Dankrede, gehouden op den 25sten Mei 1828, te Nieuwendam, door R.A. van Deursen, Predikant bij de Hervormde Gemeente aldaar. Met Bijlagen. Te Amsterdam, bij F. Kaal. 1828. In gr. 8vo. VI en 54 Bl. f :-60.
De brand op den 18 Mei dezes jaars aan de Buskruidfabrijk te Nieuwendam, boven verwachting spoedig gebluscht, gaf den Eerw. van deursen eene gepaste aanleiding tot het houden van deze Dankrede. De gelegenheid echter tot derzelver uitgave ligt in een artikel van het Algemeen Nieuws- en Advertentieblad van den 31 Mei ll., uit hetwelk van deursen, naar onze gedachten, meer asleidt, dan deszelfs Schrijver, met name de Heer j.h. van meukeren, Notaris te Nieuwendam, (bl. 52) uitdrukkelijk gemeld heeft.

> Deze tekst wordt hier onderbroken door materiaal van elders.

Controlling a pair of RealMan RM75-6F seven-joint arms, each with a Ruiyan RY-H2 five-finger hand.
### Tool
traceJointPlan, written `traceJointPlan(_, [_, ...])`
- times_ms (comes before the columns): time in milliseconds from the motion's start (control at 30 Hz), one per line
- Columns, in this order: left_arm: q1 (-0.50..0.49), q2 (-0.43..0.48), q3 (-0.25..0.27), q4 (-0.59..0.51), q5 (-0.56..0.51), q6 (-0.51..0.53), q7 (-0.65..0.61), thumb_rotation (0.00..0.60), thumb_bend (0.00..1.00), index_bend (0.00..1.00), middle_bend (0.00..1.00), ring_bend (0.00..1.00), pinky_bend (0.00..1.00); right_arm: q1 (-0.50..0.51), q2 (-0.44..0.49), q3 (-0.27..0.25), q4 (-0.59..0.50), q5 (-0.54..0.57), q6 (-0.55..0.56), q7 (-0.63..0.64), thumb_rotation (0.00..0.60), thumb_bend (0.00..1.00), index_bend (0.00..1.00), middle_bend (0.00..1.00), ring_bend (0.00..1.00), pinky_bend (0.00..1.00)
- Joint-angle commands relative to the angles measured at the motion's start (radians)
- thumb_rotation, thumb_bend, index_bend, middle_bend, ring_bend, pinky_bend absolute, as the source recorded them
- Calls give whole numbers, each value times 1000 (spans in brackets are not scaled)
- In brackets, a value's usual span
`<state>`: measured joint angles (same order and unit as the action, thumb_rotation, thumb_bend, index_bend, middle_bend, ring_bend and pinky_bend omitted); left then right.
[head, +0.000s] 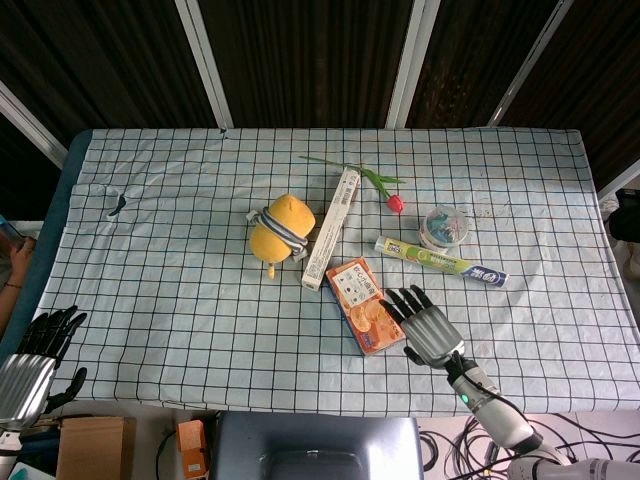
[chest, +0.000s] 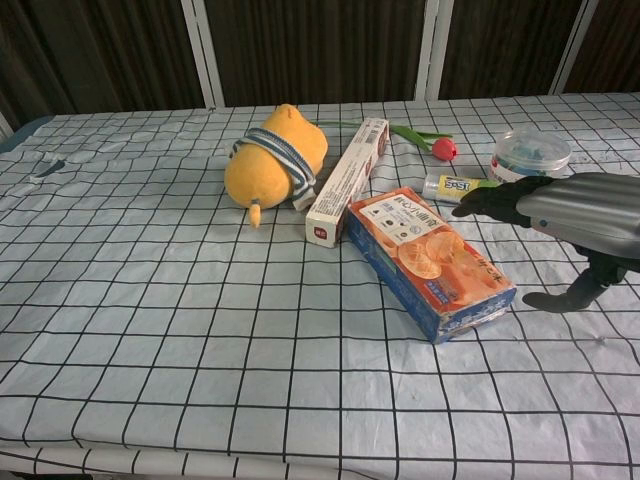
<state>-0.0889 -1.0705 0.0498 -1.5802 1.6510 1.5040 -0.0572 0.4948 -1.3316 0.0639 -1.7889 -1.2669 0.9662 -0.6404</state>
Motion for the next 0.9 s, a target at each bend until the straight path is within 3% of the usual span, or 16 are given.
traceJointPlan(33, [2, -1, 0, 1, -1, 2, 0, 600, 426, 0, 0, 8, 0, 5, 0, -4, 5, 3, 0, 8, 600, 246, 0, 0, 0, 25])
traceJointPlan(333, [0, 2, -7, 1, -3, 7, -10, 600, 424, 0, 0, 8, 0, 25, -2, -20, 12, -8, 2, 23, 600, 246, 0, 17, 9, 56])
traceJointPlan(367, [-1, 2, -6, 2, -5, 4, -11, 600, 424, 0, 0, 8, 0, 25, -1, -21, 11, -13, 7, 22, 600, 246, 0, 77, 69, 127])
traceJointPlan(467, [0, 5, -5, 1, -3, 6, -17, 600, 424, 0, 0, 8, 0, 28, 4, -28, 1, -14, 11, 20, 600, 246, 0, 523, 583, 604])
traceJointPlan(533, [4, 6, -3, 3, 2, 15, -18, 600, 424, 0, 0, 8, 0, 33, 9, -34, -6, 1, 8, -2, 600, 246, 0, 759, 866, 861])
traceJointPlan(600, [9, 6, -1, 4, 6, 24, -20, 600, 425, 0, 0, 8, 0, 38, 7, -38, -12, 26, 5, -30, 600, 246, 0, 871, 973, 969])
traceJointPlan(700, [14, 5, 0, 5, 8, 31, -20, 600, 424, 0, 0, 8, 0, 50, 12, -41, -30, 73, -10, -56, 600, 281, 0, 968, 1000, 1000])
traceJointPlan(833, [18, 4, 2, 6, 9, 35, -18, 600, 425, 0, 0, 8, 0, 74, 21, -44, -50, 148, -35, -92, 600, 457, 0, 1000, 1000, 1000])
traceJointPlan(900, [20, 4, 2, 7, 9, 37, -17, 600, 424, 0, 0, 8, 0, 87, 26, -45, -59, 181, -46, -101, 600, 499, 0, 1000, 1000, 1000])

De Dankrede beoordeelen wij als zoodanig niet. Deze heeft de Schrijver zelf beoordeeld, en van zijn oordeel in dezen (bl. IV en V) verschilt het onze niet. ‘De vaderlandsche Kerk,’ zegt hij, bl. III en IV, ‘heeft het regt, de Leerrede, die de twistappel geworden is, mij af te vragen.’ Dit stemmen wij voor een oogenblik toe. Maar ook hij had het regt, de Dankrede achter te houden, nadat hij zich in datzelfde Blad van den 4 Junij genoegzaam verweerd had. Indien zijn Eerw.